E did not speak any English until she was almost 5. It all began the night I moved out of the apartment, how she found the words for the first time. Before that she spoke Russian, but when we lived in America she was exposed to many languages at a makeshift International school. When she was 9 months old she told me something in Chinese, which her teacher had to translate for me. She had been standing behind a curtain, and told me "I am invisible". Those were her first words.
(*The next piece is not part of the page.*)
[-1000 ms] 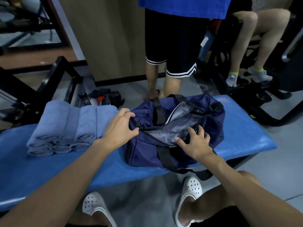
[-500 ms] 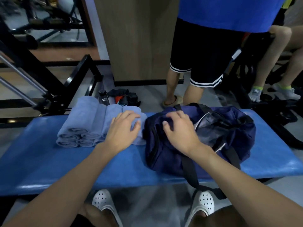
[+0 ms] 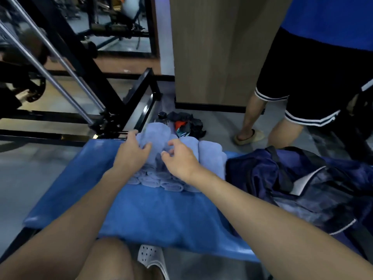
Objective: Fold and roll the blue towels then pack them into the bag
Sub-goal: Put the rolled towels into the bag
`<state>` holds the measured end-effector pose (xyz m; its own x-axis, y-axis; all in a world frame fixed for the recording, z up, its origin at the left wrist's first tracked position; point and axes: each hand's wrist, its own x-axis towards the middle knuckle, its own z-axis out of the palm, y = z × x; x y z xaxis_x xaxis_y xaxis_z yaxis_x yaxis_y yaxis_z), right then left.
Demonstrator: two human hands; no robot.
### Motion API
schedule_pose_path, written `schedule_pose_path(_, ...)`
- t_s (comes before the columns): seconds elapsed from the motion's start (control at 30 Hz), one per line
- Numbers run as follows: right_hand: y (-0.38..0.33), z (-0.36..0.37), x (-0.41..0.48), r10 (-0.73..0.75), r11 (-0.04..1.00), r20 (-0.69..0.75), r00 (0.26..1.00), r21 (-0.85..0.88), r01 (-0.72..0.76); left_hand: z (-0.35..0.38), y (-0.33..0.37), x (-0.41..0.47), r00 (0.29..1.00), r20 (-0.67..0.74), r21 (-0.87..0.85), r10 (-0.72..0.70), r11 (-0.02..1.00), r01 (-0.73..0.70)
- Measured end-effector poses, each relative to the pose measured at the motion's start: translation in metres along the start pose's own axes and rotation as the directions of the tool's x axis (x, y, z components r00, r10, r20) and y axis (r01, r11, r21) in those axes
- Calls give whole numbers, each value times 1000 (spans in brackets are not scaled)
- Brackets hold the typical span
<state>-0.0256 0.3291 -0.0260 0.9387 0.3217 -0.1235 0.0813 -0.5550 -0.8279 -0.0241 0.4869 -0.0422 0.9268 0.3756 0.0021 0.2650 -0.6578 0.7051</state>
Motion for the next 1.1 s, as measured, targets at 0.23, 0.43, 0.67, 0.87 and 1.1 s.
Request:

V has been talking nonstop. She began addressing the colors some months ago, and now there is a complete set of names she uses. They are a hodgepodge of Russian and English, but the names of objects have replaced some of them. For example, orange is "markovka" for her, which is the Russian word for carrot. Black, she says ""back" in English. White is "beh", short for the Russian word for white "belieh". Green is "agurshei" her way of saying the Russian word for cucumber. Pink is "pika" - a fabrication, a mix of the word she uses to describe a pig and just her imagination.
She points at the markers, and we draw things for her. Of course we drew carrots for her with the orange marker, and maybe that is why she calls it a carrot color. We draw bears with a brown marker and of course the color is "Boba", the nickname for her teddy bear. But blue, she says is blue, and yellow is pretty much yellow. Purple is hard to say, but it sounds a lot like purple. Sitting with her for five minutes is a walk in strange lands, the circling thoughts in her head expressed without hesitation. Fingers jabbing in the air, her quiet face nodding in satisfaction when she is understood. She cracks such a Mona Lisa smile when the page is full of drawings of our little family, and a monkey and a pig and some snowflakes and some vegetables.
I have read about the way language shapes thought, how the lack or abundance of words to express something in a culture manifests itself in people's actions. The confines of language can limit thought. Living in more than one culture often feels like an act of stretching, of bridging two lands that do not want to have anything to do with each other. So many things in Russia (and Russian) are the opposite to the West.
Do you want to go, yes? Or,
do you want to go, no? Wedding rings in Russia are worn on the right hand. Every time I go back to New York, I have an odd tradition of changing my wedding ring to my left hand once the plane lands.
But there are wonderful words in both -
sincere, naive, classic, absolutely - that I find myself using here, without hesitation. I know that they mean what I think they mean. Sincere is sincere, freedom is freedom.
I wonder what is in store for V, and what expressions she will invent next. I imagine she will have her own adjectives, based on the color of the sky, or the sound of the crow in the tree outside our window.